The largest exhibition of ‘African Fashion’ in the United Kingdom will open in London.

The UK is preparing to host the world’s first and most comprehensive African fashion exhibition in London, giving a glimpse into the cultural heritage and designers of the continent.

“African Fashion”, held at the Victoria and Albert (V & A) Museum on Saturday, is the first exhibition in the country dedicated to the media.

According to project curator Elizabeth Murray, the show “give a glimpse into the fascination and politics of the fashion scene.”

“Today we wanted to celebrate the incredible African fashion scene, so look at the inspiration behind all the designers, stylists and photographers,” Agence France-Presse (AFP). )according to.

From the liberation of Africa in the 1950s to up-and-coming contemporary designers, the exhibits include objects, sketches, photographs and films from across the continent.
Senior curator Christine Ciessinska described the exhibition as “part of V & A’s ongoing commitment to highlight works by African heritage creatives.”

Global anti-racist movements such as Black Lives Matter have left Britain in its controversial colonial past, from museum collections and public monuments to school history education. I was forced to reconsider.
V & A was founded in 1852. Britain expanded its world empire under Queen Victoria, including Africa, in the decades that followed.

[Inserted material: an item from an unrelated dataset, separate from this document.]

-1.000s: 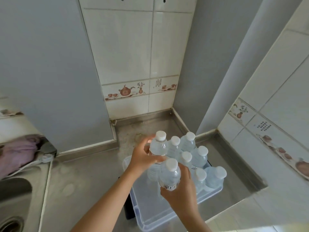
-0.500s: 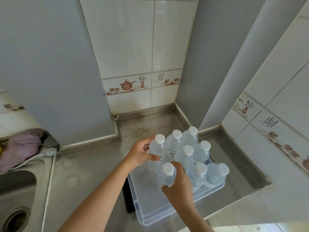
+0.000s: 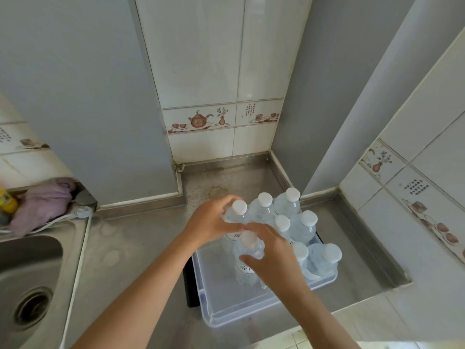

On the other hand, Chesinska said that African creativity was largely excluded in the museum because of the historical division between the museums of art and ethnology that arose from colonial roots and racist assumptions. It was misrepresented. “

The scene is set in the “African Cultural Renaissance” section, which emphasizes literature and protest posters from the independence movement that evolved with fashion.

The central attraction is The Vanguard, which features iconic works by renowned African designers such as Alphadi in Niger, Shade Thomas-Fahm in Nigeria, and Kofi Ansah in Ghana.

Beadwork and raffia are used in innovative designs influenced by different cultures, among other African textiles and styles.
For example, Thomas designs traditional African clothing reinvented by Farm for “women working in cosmopolitan.”

Other exhibits such as “Afrotopia,” “Cutting-Edge,” and “Mixology” address fashion with issues such as sustainability, gender, race, and identity.

Highlights are specially created for the exhibition by Moroccan designer Artsi.
Inspired by the British trench coat and the Islamic hijab, he told AFP that he was exploring ways to “introduce Africa in Britain.”

In “Meditation on Our Common Humanity,” Artsi emphasizes the beauty of African fashion “not from a source of commercialized clothing.”
“It comes from a place of heritage and culture,” he added.